…But to be fair, a lot of this book is kind of a book about this book.
Ok, bad way to start a review. Let’s back up.
Jhumpa Lahiri’s third language is Italian, learned in adulthood, and this book was written by her in Italian, and translated by another writer into English. There are some short stories here, but most of the book is about the act of writing in another language, and the author’s relationship to Italian. It shouldn’t work, but it does.

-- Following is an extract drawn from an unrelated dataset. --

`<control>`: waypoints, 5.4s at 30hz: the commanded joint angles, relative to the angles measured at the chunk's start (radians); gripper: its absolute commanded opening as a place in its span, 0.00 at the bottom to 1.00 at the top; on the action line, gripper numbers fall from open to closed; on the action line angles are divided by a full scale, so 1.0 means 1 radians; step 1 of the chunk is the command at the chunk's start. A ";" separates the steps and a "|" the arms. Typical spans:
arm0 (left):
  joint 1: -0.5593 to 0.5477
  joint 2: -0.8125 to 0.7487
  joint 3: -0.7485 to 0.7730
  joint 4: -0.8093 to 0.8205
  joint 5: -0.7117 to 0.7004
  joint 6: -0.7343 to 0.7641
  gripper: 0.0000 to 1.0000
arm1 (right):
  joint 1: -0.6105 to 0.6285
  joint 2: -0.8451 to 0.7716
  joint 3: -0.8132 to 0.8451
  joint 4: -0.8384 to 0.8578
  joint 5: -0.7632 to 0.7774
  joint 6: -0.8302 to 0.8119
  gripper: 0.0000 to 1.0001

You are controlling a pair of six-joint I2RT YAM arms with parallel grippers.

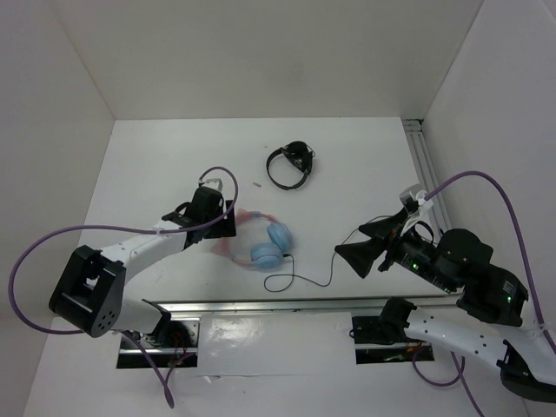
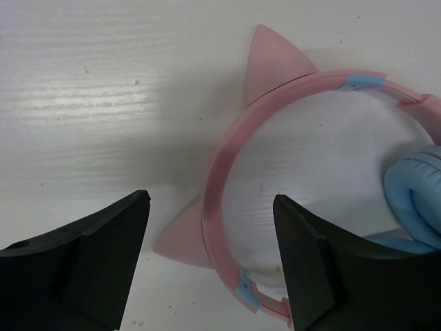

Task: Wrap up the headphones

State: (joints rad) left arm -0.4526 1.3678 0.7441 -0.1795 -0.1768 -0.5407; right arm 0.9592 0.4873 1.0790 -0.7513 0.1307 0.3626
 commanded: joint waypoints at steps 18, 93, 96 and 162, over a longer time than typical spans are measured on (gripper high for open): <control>-0.037 0.212 0.035 -0.043 -0.067 -0.076 0.88 | -0.077 -0.072 0.042 0.030 -0.086 -0.007 0.99; 0.117 -0.345 0.945 -0.982 -0.069 -0.146 0.00 | -0.017 0.747 -0.527 1.682 -0.166 -0.396 0.79; 0.117 -0.358 0.945 -0.960 -0.060 -0.168 0.00 | -0.017 0.774 -0.527 1.724 -0.166 -0.375 0.32; 0.052 -0.180 0.707 -0.965 -0.681 -0.627 0.00 | 0.512 0.766 0.008 0.414 0.475 -0.188 0.00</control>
State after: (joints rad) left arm -0.3702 1.1912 1.4689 -1.0916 -0.7296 -1.1248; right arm 1.4284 1.2678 0.9417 0.0608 0.5468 0.2272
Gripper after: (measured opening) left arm 0.273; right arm 0.008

The book is a slight 200 odd pages, all the slighter for the left page being in Italian and the right in English, so it was a quick read. It very much is in Lahiri’s voice, which oddly, I’ve always felt read like it was translated from another language. Her prose is clean in a way I’ve found other translated works to be, stripped to its essentials, so even her English language books feel elegantly detached. If anything, this is even less so than her native writing, and perhaps some of it is from the effort of writing in a non-native language.
In her own words:
“I now have quite an extensive vocabulary, but it’s an eccentric one. I feel as if I were dressed in an outlandish manner, wearing a long, elegant skirt o f another era, a T-shirt, a straw hat, and slippers. That graceless effect, those muddled tones might be the consequence of the distance, from the beginning, between me and Italian: of my having absorbed the language for years from afar, from a variety of sources, before I lived in Italy.”
I’m glad I read this, but I’m also glad I read it at the library. It’s an interesting thought experiment, but I think it warrants an exploration where the process isn’t as difficult so there’s more “there” there. I want a neurologist writing a book on translation with excerpts from this one. But this was definitely worth the read.